Prompt:
What lines in the records below hold the string "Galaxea"? Please show them.
+++++
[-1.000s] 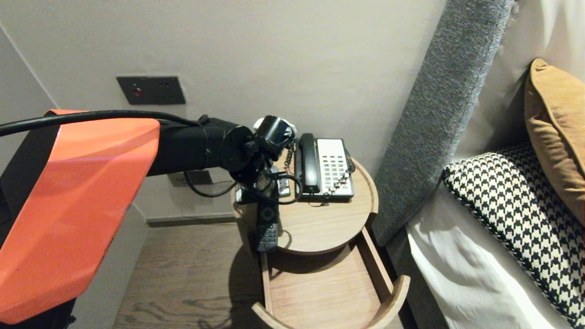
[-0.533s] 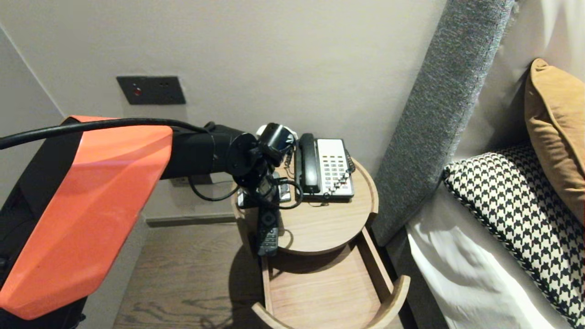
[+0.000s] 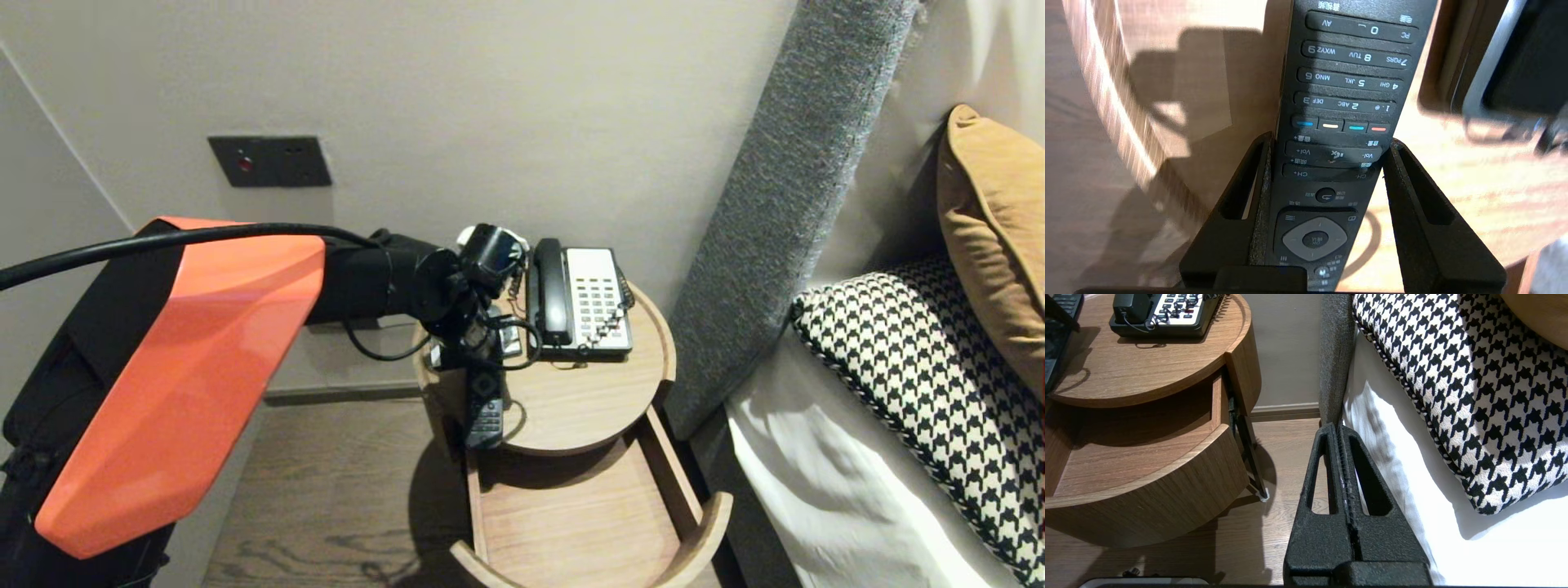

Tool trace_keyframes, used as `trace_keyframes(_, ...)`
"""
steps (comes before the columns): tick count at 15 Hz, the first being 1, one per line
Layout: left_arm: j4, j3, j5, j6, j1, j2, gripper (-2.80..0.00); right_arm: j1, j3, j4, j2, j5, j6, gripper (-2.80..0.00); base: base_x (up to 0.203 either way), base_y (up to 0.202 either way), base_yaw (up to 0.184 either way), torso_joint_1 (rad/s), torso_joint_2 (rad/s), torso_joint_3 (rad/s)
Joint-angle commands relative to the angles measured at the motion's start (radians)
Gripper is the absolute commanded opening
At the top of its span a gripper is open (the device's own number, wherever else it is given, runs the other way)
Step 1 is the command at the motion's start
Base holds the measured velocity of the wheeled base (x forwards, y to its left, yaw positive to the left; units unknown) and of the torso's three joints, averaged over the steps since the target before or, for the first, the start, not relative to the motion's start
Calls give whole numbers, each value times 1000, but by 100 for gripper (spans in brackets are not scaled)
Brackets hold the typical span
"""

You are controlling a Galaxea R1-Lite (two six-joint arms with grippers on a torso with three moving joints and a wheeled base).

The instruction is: Take the remote control out of the drawer one by one and place them on the table

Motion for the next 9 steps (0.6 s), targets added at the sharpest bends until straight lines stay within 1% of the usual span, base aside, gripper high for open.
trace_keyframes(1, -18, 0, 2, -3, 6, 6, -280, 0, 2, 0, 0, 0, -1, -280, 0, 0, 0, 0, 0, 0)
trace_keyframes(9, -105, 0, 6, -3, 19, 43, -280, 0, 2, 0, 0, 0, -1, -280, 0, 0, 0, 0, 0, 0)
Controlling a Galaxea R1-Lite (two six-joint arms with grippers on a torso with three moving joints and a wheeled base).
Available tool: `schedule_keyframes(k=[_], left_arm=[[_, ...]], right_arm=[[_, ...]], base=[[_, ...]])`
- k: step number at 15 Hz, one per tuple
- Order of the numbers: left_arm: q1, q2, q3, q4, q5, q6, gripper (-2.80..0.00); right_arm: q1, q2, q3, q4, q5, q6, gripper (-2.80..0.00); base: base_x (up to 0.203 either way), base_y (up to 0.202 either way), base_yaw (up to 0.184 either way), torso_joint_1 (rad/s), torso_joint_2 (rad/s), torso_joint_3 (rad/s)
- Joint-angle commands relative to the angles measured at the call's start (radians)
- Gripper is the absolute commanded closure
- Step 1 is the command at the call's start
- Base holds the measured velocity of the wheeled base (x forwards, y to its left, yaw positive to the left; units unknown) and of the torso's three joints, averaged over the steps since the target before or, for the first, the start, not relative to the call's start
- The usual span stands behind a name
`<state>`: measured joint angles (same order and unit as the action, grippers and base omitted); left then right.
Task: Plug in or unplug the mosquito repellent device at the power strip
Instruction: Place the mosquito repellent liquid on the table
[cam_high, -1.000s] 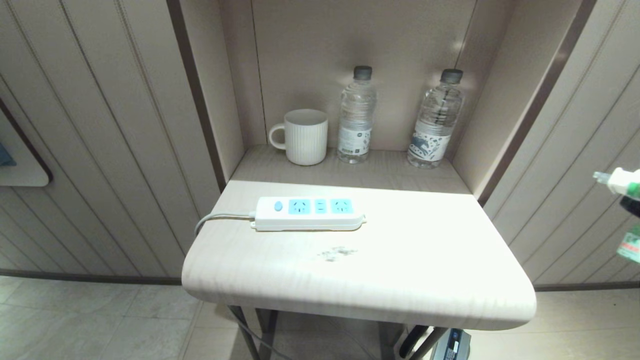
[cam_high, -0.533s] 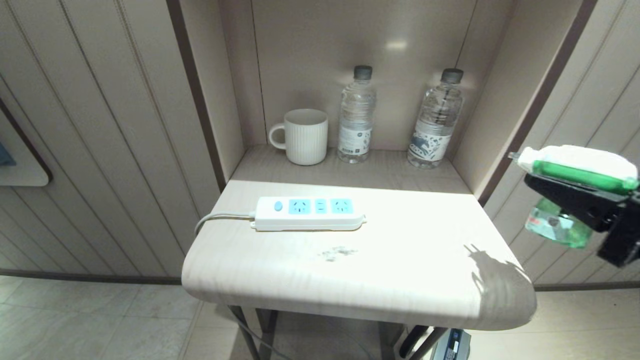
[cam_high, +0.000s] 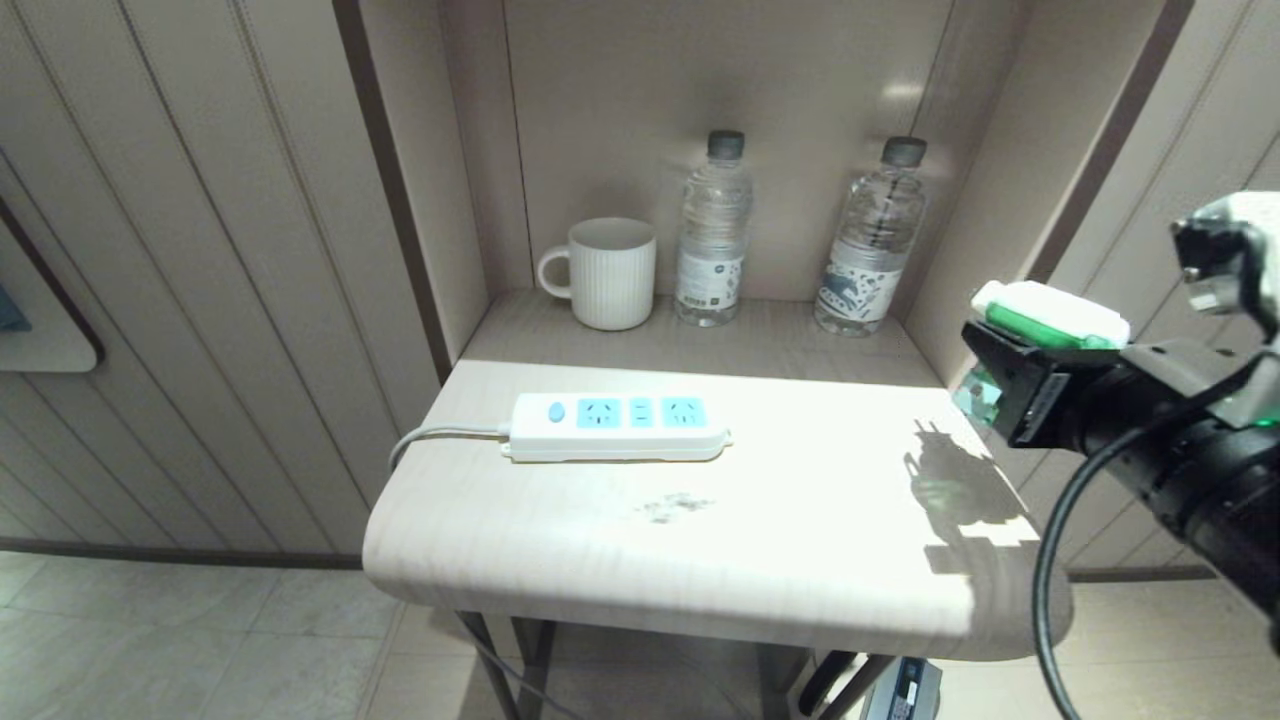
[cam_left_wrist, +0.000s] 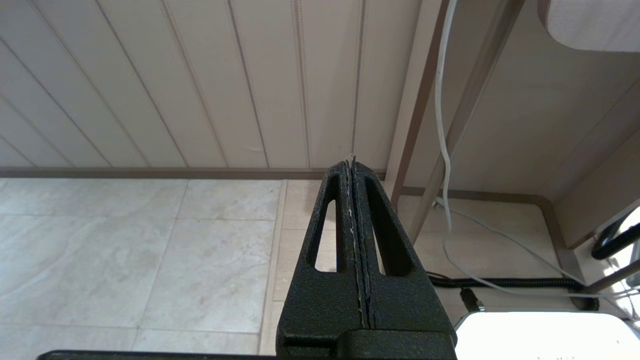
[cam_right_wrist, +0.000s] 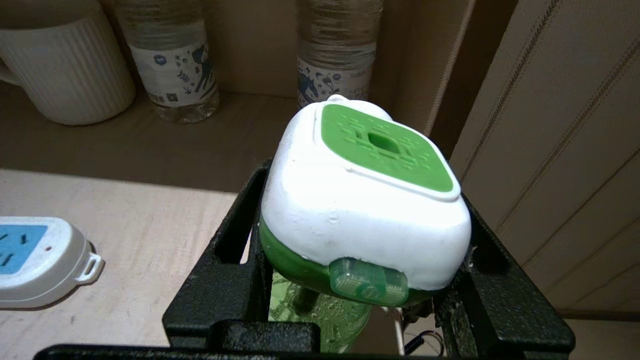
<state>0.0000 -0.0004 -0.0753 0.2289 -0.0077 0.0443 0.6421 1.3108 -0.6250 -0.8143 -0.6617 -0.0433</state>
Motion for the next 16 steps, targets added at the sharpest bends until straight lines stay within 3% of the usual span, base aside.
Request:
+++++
Response to this task:
You are controlling a Galaxea R1-Lite (two six-joint arms with grippers on a torso with three moving joints and a wheeled base).
Controlling a Galaxea R1-Lite (two six-joint arms with grippers on a torso with three moving joints and a wheeled base).

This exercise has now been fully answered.